▶ _Instructions to follow_
Word for word, return the lines below from the first through the line that has "left gripper left", dropping the pictures.

▶ _Material to process_
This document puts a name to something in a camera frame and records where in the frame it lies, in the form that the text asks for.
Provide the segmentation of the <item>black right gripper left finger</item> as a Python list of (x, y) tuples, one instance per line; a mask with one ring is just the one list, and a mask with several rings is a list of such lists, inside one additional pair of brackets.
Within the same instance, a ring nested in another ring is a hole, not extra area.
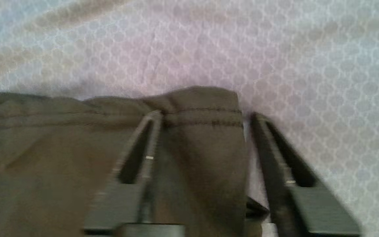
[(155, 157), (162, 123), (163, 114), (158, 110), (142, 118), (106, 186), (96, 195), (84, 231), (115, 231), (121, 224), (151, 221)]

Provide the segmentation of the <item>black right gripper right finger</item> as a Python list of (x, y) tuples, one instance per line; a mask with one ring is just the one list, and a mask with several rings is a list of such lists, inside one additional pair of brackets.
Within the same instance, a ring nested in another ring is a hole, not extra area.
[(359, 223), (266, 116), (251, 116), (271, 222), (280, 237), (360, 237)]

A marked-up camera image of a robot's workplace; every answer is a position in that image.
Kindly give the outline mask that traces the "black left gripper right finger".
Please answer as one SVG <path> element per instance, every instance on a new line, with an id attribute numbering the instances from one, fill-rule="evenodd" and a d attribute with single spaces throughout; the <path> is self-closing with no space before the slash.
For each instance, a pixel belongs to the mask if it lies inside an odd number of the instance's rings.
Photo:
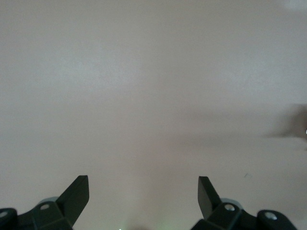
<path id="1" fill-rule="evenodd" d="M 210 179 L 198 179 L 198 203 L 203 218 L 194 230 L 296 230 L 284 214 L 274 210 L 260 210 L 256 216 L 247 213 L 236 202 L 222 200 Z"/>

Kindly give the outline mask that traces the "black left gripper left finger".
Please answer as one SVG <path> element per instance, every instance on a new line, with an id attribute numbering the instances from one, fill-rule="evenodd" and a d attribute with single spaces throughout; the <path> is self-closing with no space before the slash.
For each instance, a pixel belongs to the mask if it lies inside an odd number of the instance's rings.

▶ _Response below_
This document puts a name to something in a camera frame and records where in the frame it lies, in the form that the text asks for.
Provide the segmentation of the <item>black right gripper left finger</item> as a Python list of (x, y) tuples, one instance per line; a mask with one ring is just the one list, and a mask with several rings is a list of such lists, inside one additional pair of brackets.
Within the same instance, a ring nested in another ring is a hole, not extra area.
[(155, 157), (162, 123), (163, 114), (158, 110), (142, 118), (106, 186), (96, 195), (84, 231), (115, 231), (121, 224), (151, 221)]

Provide the segmentation of the <item>black right gripper right finger</item> as a Python list of (x, y) tuples, one instance per line; a mask with one ring is just the one list, and a mask with several rings is a list of such lists, inside one additional pair of brackets.
Within the same instance, a ring nested in another ring is a hole, not extra area.
[(359, 223), (266, 116), (251, 116), (271, 222), (280, 237), (360, 237)]

A marked-up camera image of a robot's workplace; every answer is a position in that image.
Kindly give the outline mask that traces the "black left gripper right finger".
Please answer as one SVG <path> element per instance, every instance on a new line, with an id attribute numbering the instances from one, fill-rule="evenodd" and a d attribute with single spaces throughout; the <path> is self-closing with no space before the slash.
For each instance, a pixel belongs to the mask if it lies inside an odd number of the instance's rings.
Photo:
<path id="1" fill-rule="evenodd" d="M 210 179 L 198 179 L 198 203 L 203 218 L 194 230 L 296 230 L 284 214 L 274 210 L 260 210 L 256 216 L 247 213 L 236 202 L 222 200 Z"/>

Kindly give the outline mask that traces the "black left gripper left finger".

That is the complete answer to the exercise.